How to complete this task: Look for "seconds" in the records and copy every line that has it.

Information given:
================================

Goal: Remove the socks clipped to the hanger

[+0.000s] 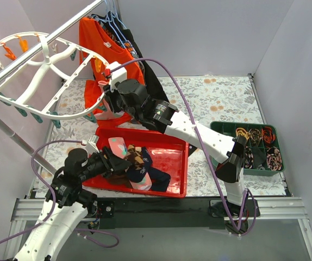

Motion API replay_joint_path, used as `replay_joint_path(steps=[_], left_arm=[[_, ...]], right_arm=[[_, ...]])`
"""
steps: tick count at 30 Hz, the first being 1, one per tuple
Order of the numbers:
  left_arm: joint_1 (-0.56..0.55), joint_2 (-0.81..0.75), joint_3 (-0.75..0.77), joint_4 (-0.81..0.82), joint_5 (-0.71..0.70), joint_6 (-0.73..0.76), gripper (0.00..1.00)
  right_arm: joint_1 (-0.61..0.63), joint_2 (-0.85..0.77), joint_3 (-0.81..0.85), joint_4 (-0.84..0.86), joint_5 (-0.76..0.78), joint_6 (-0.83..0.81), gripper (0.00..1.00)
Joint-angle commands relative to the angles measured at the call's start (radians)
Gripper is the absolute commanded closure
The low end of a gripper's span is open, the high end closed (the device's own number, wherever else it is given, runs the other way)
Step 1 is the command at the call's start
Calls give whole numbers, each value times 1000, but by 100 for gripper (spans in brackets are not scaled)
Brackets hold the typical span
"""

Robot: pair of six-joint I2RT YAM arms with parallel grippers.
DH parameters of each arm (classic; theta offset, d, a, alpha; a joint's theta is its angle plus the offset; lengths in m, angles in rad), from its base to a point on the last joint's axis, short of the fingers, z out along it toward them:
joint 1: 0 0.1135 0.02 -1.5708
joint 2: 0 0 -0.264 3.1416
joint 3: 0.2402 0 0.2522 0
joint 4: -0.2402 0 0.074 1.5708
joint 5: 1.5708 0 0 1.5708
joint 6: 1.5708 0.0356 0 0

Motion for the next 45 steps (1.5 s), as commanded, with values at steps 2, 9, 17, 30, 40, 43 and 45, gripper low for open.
replay_joint_path(steps=[2,9,17,30,40,43,45], left_arm=[[3,30,10,-113,-23,14,26],[3,67,44,-116,-119,14,21],[3,51,-31,181,-380,-36,25],[6,425,-171,928,-682,134,15],[19,760,-51,1166,-714,321,15],[28,824,-7,1183,-721,358,16],[33,847,12,1192,-719,370,16]], right_arm=[[5,-35,8,67,-10,17,99],[5,-41,8,61,-14,20,99],[5,-43,7,58,-42,32,99],[5,-61,-22,58,-62,51,99],[5,-63,-30,58,-92,69,99],[5,-60,-30,58,-103,75,99],[5,-60,-34,58,-106,78,99]])
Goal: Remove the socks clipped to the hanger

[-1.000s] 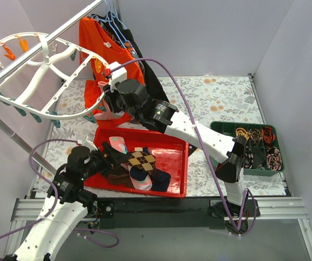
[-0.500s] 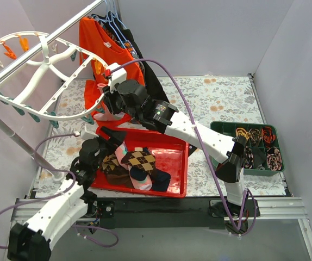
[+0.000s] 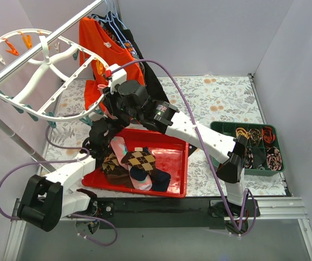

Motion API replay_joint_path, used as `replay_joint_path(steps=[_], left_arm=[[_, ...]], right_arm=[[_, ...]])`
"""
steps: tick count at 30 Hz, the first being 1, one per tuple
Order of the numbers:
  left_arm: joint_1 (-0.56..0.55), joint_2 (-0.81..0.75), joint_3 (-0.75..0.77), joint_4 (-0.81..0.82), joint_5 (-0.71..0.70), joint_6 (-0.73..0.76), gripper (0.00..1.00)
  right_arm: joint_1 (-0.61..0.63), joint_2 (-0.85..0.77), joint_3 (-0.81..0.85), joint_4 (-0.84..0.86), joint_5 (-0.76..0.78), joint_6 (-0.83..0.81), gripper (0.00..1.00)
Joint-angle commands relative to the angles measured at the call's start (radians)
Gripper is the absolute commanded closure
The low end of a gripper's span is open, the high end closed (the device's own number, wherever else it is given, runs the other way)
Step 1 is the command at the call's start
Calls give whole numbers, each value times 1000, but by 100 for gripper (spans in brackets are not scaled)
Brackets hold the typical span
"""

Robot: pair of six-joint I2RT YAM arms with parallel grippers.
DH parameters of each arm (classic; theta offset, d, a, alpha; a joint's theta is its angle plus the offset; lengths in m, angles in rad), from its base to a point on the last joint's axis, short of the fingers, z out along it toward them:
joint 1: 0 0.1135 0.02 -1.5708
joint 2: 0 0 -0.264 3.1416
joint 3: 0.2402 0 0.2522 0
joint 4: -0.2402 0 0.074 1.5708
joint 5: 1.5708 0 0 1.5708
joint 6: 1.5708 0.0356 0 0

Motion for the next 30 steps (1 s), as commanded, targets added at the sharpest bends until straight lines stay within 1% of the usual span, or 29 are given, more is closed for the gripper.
replay_joint_path(steps=[1,6,9,11,12,13,15,16,18,19,22,23,26,29,30], left_arm=[[21,62,69,98,-33,88,17],[46,136,124,110,-30,92,21],[59,176,145,138,-16,102,27],[66,200,171,112,-21,114,30],[72,205,193,100,-24,115,34],[75,208,202,80,-24,118,41],[81,209,219,69,-21,131,48],[84,208,224,58,-18,135,57],[86,194,225,51,11,161,65],[87,188,225,44,19,168,72],[89,151,216,37,68,189,83],[87,141,211,35,85,192,89],[89,98,191,6,126,195,98],[89,33,150,-40,96,200,99],[89,16,136,-49,84,206,91]], right_arm=[[5,-47,-8,58,-26,19,99],[7,-49,-22,58,-42,38,99],[8,-51,-28,58,-46,41,99],[8,-52,-30,58,-49,44,99],[8,-54,-31,58,-51,44,99],[8,-55,-31,58,-52,42,99],[10,-57,-33,56,-54,44,99],[10,-58,-33,58,-55,45,99],[10,-60,-34,58,-57,47,99],[10,-60,-34,58,-57,47,99],[11,-61,-39,58,-55,48,99],[11,-64,-40,58,-55,47,99],[11,-67,-40,56,-54,47,99],[11,-75,-45,56,-52,47,99],[11,-80,-48,56,-54,44,99]])
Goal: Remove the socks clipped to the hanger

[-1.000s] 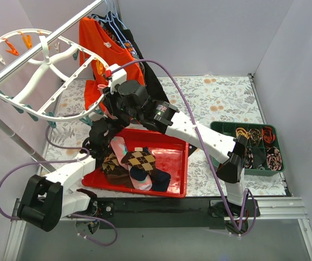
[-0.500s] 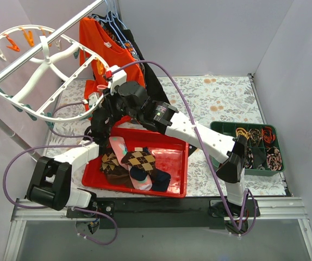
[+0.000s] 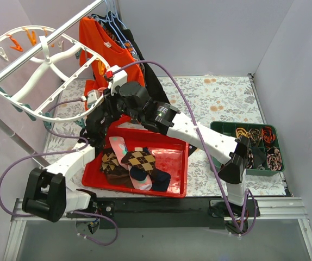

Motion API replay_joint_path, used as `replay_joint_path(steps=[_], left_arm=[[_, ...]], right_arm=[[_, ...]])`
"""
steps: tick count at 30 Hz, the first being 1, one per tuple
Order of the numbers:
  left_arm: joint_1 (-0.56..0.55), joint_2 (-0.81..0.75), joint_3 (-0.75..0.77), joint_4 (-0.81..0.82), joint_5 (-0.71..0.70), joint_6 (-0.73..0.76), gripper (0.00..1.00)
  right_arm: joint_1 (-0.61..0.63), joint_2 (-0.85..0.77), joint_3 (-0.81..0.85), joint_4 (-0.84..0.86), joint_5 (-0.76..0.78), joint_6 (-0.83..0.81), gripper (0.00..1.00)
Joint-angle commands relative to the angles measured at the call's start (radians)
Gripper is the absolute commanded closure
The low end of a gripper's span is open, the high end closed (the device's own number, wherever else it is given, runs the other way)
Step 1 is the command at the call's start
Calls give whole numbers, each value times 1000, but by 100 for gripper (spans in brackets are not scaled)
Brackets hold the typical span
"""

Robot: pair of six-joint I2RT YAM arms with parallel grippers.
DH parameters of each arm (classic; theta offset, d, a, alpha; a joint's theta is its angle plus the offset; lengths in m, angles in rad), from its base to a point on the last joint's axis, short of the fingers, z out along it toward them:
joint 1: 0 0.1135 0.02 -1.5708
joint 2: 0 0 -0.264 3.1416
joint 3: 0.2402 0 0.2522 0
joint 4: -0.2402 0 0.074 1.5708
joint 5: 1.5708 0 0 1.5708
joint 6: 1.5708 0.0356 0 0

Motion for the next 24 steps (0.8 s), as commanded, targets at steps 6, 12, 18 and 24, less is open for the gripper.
replay_joint_path(steps=[6,12,18,24], left_arm=[[82,-179,-139,-23,33,81,42],[153,-130,-149,71,189,119,37],[156,19,-113,219,487,274,38],[189,80,-78,267,503,395,38]], right_arm=[[5,-68,-28,29,-1,-5,99],[5,-66,-30,28,-10,-12,99],[5,-58,-27,28,-24,-17,99],[5,-63,-30,22,-36,-22,99]])
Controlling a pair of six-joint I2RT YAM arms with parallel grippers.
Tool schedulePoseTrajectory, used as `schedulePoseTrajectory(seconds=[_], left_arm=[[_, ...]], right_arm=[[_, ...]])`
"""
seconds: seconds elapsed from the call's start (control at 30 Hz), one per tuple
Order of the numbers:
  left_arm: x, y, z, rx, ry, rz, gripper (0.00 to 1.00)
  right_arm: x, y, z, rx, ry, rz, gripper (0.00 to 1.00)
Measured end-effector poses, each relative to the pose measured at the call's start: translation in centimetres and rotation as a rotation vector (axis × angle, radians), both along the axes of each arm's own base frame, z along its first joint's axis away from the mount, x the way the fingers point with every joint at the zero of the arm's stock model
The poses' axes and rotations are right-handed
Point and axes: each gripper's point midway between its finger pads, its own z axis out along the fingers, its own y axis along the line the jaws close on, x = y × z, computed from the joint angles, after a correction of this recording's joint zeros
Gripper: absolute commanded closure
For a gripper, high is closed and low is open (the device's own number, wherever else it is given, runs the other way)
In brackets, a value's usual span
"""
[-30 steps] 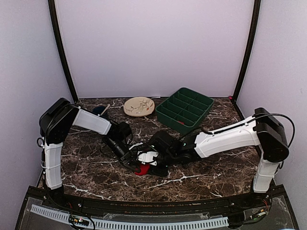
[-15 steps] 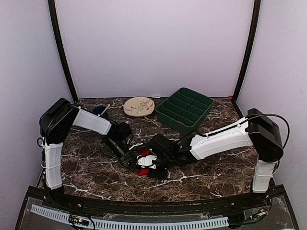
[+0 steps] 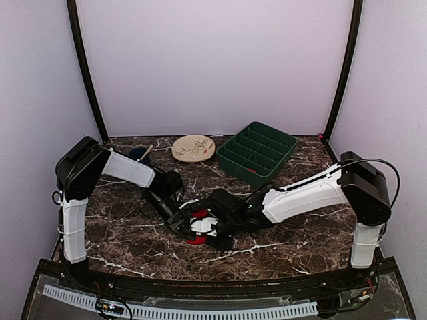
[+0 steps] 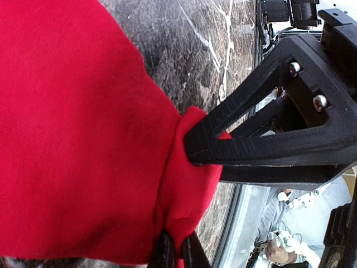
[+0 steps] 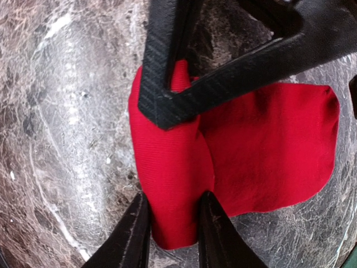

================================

Result for this exercise:
Tool schedulePoseTrajectory, used as `schedulePoseTrajectory(seconds=[_], left_arm=[[_, ...]], right_arm=[[_, ...]])`
seconds: seconds elapsed from the call's start (control at 30 Hz), one per tuple

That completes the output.